Cierras los ojos. Un golpeteo llama tu atención. Parece como si el segundero de un reloj hiciera tic tac, tic tac; una y otra vez. Al principio el sonido es suave, luego crece. En su punto de máxima intensidad un rostro surge en la oscuridad: Gesto malévolo, bigote poblado, con las puntas ligeramente retorcidas. Se acerca a ti, su mirada te amenaza, la sonrisa te devora. Con la mano izquierda agita algo que provoca aquel sonido. Una y otra vez. No para.
No sabes quién es, pero mientras más se acerca el malestar aumenta. Tienes el estómago revuelto y dolor de cabeza; tu corazón late a gran velocidad.
Un hormigueo invade tus encías. La fiebre es un filo que corta las plantas de tus pies y garganta. Comienzas a temblar, tu cráneo está a punto de estallar, la habitación da vueltas y te desvaneces.
Termina.
Despiertas asustado. El llanto y el vómito pelean por salir primero. No sabes qué pasó. La leche inunda tu garganta y tu nariz, no puedes limpiarte, estás atado. Tampoco respiras, toses hasta que logras recobrar el aliento.
Por fin lloras en paz.
¿Era un sueño?
Las sombras crecidas de los árboles anuncian el ocaso. Ha pasado lo mismo tantas veces que ya te da miedo volver a dormir. La rutina comienza. La cobija que aprieta tus brazos. La almohadilla con alfileres incrustados en forma de cruz bajo tu nuca. El pedazo de espejo sobre la cabecera. Las tijeras protectoras. Luchas por liberarte antes de que te acuesten. Es inútil. Mamá te da pecho y caes rendido. A veces logras despertar antes de que todo termine, pero al final siempre llega ese estruendo que te deja al borde de la locura. Aún no puedes hablar. Ojalá fueras más grande; podrías defenderte.
Al clarear llega el alivio. Un sinfín de escenas pasan por tu mirada. Con las manos rozas los costados de la hamaca donde pasas gran parte del día. Experimentas libertad, estiras los brazos e intentas alcanzar los hilos de sol que se cuelan por los espacios del tejado.
Algo rechina bajo la cama. El viento hace crujir las ramas de los nogales secos que custodian el frente de la casa. El techo parece respirar, retumba aquí y allá. Algo se arrastra por la pared. Sabes que está allí y te vigila, espera un descuido. Sientes su mirada, su sonrisa. Parece una bestia enjaulada que deambula de un lado a otro y espera para atacar. Te mantienes alerta.

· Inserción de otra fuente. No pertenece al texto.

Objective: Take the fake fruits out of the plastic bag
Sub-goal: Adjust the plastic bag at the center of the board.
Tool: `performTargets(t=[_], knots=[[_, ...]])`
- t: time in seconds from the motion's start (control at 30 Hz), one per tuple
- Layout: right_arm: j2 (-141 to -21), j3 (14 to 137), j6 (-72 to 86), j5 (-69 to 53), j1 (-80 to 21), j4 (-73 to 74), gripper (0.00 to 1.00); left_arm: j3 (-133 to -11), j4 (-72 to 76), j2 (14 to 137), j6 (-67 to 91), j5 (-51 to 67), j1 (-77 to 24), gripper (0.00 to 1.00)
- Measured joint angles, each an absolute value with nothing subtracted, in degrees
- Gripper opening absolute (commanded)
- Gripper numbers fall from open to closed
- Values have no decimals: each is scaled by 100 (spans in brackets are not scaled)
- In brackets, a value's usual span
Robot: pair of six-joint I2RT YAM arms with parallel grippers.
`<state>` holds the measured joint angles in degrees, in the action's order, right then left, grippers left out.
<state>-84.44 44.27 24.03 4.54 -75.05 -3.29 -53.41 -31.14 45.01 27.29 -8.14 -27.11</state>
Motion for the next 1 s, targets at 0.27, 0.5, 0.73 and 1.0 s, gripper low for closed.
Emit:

La abuela dice que tus dientes comienzan a brotar, por eso no puedes dormir. Papá asiente con la cabeza. Según él, deben curarte el empacho con un té de manzanilla. El abuelo niega esas las teorías. Dice que son las brujas las que perturban tus sueños, ya deben saber de ti por los pañales que cuelgan del tendedero. Ellas se desprenden de sus pies y brazos con un ritual; las dejan a un lado de una fogata para que se mantengan calientes; se ponen alas y patas de una lechuza y surcan el cielo buscando presas. Por nada del mundo te deben dejar solo, son muy astutas. A ellas les gusta la sangre como la tuya.
Papá y mamá han acordado turnarse para vigilarte. Te han colmado de imágenes milagrosas a lado del espejo. Agujas forman cruces en las puertas y ventanas. Una virgen acompaña a las tijeras detrás de la almohada. Al día siguiente te llevan a la iglesia y le piden al cura que te bautice lo antes posible. Acepta, pero para el siguiente mes.
Pasan los días. La casa huele a fruta y a incienso. El aroma de la guayaba sobresale entre los demás. Las veladoras colocadas sobre la ofrenda parpadean sin cesar. Llegó la hora de dormir. Mamá repasa todo el procedimiento. El espejo, las tijeras, los alfileres, las imágenes, los vasos con agua, todo en su respectivo lugar. Papá asegura que después del sacramento, nada perturbará tus sueños. Mamá continúa callada.
Hace algunas horas el día se ha ido. Hay silencio en la habitación. Cierras los ojos y te hundes poco a poco. El martilleo se acerca. Tiritas, tu respiración se agita y esas punzadas en la cabeza te dicen que está por llegar. El remolino en tus entrañas toma fuerza. Las náuseas surgen. Ese sonido aumenta su volumen y cuando el rostro aparece logras despertar.
Gritas con todas tus fuerzas. Esta vez no cedes. Te retuerces una y otra vez. Quieres escapar. Después de un par de horas tu llanto cesa, pero sigues empecinado en no dormir. Te observan por horas.
El canto de los gallos y el renacer del mundo allá afuera te declaran vencedor.